• **TASK TO COMPLETE**:
Transcribe, word for word, only the lines from the one containing "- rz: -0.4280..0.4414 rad" through the end of the material below. Pictures stay out.

• **PROVIDED DATA**:
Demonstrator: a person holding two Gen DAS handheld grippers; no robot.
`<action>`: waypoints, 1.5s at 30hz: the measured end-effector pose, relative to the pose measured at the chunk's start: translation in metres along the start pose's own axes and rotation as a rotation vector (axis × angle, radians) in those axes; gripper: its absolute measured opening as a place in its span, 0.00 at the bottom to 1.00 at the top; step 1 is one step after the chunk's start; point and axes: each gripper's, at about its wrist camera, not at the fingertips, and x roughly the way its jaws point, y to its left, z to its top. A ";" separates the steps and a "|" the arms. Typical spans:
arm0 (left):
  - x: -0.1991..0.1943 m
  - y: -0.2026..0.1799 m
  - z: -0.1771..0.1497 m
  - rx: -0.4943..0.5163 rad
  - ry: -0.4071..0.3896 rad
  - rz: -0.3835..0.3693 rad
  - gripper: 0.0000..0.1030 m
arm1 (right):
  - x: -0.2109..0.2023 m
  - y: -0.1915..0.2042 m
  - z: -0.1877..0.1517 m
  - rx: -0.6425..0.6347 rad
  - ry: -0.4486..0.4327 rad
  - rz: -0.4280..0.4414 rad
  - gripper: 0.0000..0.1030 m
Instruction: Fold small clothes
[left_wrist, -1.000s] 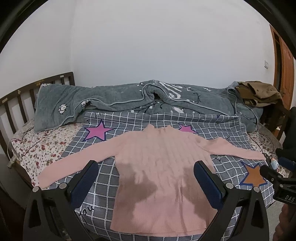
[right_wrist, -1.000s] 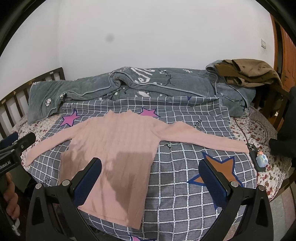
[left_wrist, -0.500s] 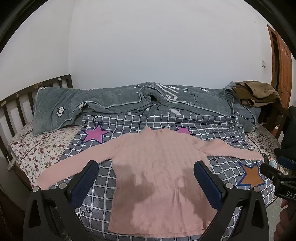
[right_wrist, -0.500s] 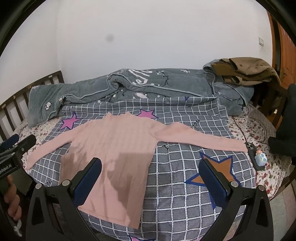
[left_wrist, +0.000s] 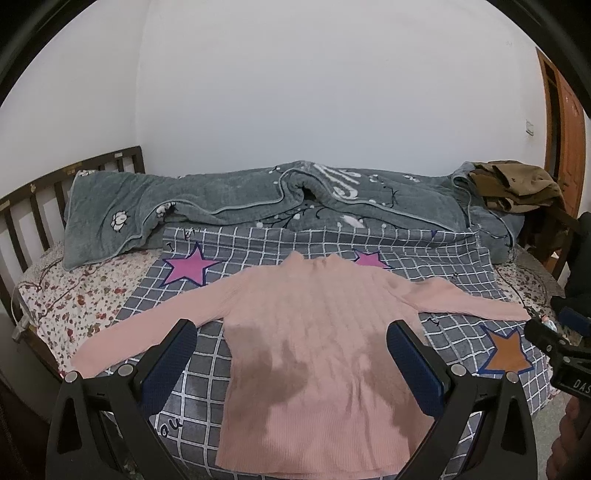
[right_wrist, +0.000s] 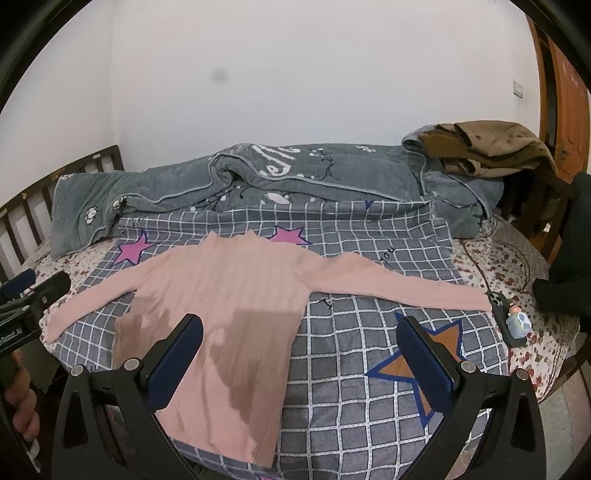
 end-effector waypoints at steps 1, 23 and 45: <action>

• **RESULT FOR THIS TASK**:
  - rz: -0.4280..0.4414 rad
  - gripper: 0.0000..0.1030 m
Instruction: Fold small clothes
[left_wrist, -1.000s] 
[right_wrist, -1.000s] 
[left_wrist, -0.500s] 
[right_wrist, -0.500s] 
[left_wrist, +0.000s] 
[right_wrist, +0.000s] 
 end-effector waypoints at steps 1, 23 and 45: <action>

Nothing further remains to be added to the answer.